Who would be affected

  • Small businesses and entities whose tax status or eligibility depends on the "total receipts" thresholds in G.L. c.63, §32D. By raising thresholds, more businesses with receipts between the old and new amounts (roughly $6M–$12M and $9M–$18M ranges) would qualify under the more favorable small‑business classification or related tax treatment defined in §32D.
  • State tax administration agencies that implement and apply these thresholds will need to adopt the annual CPI update process.

Potential impact

  • Administrative: The Department of Revenue would implement the new thresholds and apply the annual CPI adjustments.
  • Fiscal: Expanding thresholds could reduce state tax liabilities for businesses newly qualifying as "small" under §32D, with a corresponding potential reduction in state tax revenue.
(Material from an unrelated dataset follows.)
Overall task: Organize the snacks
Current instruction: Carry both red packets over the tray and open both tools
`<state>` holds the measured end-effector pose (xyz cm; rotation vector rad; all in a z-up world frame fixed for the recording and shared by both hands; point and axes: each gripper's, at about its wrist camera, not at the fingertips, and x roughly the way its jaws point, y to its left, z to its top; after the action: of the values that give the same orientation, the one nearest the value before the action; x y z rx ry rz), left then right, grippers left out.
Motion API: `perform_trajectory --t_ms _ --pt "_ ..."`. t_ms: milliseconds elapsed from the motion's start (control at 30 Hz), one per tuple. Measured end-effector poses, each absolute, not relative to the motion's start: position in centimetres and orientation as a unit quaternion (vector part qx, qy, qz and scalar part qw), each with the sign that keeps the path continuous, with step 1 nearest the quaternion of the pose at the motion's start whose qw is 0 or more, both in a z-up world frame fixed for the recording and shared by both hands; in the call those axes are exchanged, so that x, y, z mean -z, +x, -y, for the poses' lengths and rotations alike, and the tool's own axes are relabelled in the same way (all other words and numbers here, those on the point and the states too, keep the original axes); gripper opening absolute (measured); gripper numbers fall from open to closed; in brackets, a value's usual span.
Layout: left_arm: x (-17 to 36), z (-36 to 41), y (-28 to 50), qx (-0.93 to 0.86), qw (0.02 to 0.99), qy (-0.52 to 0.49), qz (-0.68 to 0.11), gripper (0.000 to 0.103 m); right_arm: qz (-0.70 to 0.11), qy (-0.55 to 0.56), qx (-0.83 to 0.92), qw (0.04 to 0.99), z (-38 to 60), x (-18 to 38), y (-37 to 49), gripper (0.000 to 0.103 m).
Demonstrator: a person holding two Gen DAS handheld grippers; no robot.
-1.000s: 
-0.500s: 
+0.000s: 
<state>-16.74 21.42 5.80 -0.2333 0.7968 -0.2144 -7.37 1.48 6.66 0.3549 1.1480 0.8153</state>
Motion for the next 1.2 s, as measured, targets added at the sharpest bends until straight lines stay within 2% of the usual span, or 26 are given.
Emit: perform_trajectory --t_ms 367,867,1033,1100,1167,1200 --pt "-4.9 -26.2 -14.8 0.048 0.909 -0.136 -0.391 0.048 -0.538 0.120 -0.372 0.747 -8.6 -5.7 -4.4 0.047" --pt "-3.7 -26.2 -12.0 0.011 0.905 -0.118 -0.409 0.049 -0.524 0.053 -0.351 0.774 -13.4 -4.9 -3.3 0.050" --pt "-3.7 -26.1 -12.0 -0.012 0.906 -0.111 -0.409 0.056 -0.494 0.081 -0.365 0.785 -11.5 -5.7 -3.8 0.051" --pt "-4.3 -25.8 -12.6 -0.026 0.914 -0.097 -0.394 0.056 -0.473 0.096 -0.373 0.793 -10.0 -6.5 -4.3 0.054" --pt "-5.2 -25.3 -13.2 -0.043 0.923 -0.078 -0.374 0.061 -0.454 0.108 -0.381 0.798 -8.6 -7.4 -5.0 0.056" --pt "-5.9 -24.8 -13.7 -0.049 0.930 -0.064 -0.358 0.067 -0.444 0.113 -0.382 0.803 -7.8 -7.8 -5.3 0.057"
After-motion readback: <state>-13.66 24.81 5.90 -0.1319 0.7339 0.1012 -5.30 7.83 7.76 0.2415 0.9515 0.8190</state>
The size of the revenue effect would depend on how many taxpayers fall into the affected receipts ranges; a formal fiscal note would be required for a precise estimate.
  • Predictability: Indexing to CPI reduces the need for frequent statutory updates to thresholds.

Procedural history and status (conflicting records)

Provided records are inconsistent:
- Bill text filed Jan 8, 2025 (Senate docket no. 119).
- Some entries show actions such as "REFERRED TO ELECTIONS" (1/15/2025) and hearings scheduled in October 2025, while others show referral to the committee on Revenue (2/27/2025) and that the House concurred (2/27/2025). These entries appear contradictory and may reflect mixed metadata from different bills or clerical errors.
- Sponsors listed (Mike Lee, Dean Murray, Anthony H. Palumbo) and related bills include identifiers (HR 3940, A 2610, SD 119) that do not clearly align with the Massachusetts filing; this may reflect cross‑jurisdictional data conflation.

If you want, I can:
- Produce a clean timeline assuming the Massachusetts context only, or
- Investigate and reconcile the conflicting metadata (sponsor/state discrepancies and committee assignments).

Compiled from official sources — confirm details with the bill’s official record.